(Description of the task) In the entries that follow, the line with "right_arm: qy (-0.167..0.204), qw" opens the range and the line with "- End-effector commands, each" closes it; repeat that range exactly, both lines included.

(Source data)
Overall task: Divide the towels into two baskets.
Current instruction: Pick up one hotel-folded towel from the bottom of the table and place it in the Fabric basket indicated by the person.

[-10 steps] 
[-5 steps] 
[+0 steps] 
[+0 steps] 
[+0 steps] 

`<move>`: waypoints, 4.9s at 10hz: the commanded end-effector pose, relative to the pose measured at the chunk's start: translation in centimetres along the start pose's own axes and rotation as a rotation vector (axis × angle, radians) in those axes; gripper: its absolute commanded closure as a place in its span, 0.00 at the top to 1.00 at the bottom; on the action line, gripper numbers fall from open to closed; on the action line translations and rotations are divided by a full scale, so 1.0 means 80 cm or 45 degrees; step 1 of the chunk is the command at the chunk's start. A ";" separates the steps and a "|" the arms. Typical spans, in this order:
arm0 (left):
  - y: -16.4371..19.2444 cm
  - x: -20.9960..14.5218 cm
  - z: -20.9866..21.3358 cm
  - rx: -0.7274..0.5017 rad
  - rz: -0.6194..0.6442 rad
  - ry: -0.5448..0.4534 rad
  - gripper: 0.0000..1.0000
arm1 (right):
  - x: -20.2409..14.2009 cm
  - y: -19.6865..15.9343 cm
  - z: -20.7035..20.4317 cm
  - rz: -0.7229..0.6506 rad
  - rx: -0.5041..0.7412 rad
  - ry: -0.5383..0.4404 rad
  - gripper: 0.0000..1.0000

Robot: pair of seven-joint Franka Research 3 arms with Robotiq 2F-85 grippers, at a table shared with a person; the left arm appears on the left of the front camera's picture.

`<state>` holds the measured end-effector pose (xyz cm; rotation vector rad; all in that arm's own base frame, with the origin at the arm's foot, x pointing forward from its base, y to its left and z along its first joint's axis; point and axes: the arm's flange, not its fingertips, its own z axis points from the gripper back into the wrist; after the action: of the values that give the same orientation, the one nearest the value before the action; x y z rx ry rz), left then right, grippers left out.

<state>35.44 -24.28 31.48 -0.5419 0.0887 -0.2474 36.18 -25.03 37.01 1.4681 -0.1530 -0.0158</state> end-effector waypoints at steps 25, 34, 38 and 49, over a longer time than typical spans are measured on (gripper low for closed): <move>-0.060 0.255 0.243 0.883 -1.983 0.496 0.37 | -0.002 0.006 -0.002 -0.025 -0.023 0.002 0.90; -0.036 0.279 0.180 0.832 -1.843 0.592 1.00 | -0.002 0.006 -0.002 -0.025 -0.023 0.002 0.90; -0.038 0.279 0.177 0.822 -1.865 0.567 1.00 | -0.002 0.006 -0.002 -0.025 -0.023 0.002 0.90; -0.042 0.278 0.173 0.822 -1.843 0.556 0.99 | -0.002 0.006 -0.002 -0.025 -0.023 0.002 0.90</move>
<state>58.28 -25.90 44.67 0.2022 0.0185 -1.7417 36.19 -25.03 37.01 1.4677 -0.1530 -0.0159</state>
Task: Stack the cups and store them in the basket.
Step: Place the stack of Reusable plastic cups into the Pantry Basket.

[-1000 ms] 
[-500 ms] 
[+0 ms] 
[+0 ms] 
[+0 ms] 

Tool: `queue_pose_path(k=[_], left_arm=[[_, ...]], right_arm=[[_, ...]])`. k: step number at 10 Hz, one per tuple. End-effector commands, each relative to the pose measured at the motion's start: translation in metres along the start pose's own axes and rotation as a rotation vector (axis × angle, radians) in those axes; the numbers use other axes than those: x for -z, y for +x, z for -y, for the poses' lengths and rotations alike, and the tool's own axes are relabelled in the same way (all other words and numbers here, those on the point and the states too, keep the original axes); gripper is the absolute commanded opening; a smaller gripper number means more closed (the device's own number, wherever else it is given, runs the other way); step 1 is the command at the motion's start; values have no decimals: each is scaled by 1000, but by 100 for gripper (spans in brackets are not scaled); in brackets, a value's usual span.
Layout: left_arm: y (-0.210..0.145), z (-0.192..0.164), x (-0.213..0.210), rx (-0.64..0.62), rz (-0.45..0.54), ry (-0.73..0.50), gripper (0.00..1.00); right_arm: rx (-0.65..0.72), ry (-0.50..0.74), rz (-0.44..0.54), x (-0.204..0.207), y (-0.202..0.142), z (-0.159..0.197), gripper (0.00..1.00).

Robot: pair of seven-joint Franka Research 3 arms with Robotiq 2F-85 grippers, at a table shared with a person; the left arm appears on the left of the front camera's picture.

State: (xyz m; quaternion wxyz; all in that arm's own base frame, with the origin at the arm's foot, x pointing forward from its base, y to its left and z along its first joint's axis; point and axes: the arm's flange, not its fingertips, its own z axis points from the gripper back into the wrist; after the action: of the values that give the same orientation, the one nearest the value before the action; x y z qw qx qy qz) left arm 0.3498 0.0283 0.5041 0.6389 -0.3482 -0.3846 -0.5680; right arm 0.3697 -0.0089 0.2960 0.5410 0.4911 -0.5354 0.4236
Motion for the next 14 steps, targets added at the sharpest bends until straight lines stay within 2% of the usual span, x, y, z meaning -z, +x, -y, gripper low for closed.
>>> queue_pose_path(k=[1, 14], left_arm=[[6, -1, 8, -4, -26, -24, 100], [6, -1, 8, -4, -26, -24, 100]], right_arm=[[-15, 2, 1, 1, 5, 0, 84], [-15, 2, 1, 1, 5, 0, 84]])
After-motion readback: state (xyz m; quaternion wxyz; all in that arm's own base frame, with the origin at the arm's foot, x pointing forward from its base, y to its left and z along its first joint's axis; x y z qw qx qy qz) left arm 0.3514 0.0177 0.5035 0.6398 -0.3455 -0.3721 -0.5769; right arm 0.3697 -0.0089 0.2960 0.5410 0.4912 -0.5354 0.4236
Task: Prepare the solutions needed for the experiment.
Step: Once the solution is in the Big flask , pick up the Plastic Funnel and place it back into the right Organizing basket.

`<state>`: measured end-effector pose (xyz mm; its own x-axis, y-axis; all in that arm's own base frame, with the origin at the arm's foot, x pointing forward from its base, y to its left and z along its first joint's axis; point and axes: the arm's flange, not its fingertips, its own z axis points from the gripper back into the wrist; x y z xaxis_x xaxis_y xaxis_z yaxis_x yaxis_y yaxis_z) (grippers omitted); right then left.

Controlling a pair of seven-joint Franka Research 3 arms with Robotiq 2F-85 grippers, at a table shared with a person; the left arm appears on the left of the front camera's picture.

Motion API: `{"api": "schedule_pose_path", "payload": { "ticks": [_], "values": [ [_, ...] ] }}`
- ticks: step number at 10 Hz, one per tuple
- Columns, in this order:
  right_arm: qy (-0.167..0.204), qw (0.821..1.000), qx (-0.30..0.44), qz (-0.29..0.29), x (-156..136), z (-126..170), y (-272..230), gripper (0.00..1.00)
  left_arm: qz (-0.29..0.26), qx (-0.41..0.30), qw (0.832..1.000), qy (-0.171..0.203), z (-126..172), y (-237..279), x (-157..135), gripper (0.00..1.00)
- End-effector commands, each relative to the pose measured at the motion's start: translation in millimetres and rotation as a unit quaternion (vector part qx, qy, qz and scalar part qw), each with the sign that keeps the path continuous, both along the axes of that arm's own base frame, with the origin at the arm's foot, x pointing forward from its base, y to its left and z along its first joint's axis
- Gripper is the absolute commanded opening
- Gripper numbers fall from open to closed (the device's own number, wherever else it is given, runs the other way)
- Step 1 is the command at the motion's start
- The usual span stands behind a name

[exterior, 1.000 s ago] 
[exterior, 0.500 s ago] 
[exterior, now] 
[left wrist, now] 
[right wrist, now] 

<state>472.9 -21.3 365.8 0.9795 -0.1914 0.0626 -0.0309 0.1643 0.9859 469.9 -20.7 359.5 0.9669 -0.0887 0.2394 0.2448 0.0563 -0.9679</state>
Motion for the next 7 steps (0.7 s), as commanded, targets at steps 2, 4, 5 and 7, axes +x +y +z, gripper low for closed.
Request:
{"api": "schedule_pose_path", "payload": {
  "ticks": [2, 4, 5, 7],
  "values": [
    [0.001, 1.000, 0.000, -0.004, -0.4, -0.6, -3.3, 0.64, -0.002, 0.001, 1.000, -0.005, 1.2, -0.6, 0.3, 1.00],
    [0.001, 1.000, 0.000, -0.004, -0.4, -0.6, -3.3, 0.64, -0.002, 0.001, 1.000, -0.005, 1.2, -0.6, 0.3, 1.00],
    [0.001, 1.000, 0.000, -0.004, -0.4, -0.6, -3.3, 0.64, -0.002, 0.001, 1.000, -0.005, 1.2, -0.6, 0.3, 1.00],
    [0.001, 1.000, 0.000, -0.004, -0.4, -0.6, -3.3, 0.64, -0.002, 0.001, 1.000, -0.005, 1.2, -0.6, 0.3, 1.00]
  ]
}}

(Result of the task)
  right_arm: qy (-0.167..0.204), qw (0.821..1.000), qx (-0.30..0.44), qz (-0.29..0.29), x (-156..136), z (-126..170), y (-272..230), gripper (0.00..1.00)
  left_arm: qz (-0.29..0.26), qx (-0.41..0.30), qw (0.832..1.000), qy (-0.171..0.203), z (-126..172), y (-237..279), x (-157..135), gripper (0.00..1.00)
- End-effector commands, each relative to the pose measured at the motion's start: translation in millimetres and rotation as a unit quaternion (vector part qx, qy, qz and scalar part qw), each with the sign that keeps the path continuous, both along the axes of that arm's own base frame, with the origin at the arm's foot, x pointing forward from its base, y to its left and z along its first joint's axis

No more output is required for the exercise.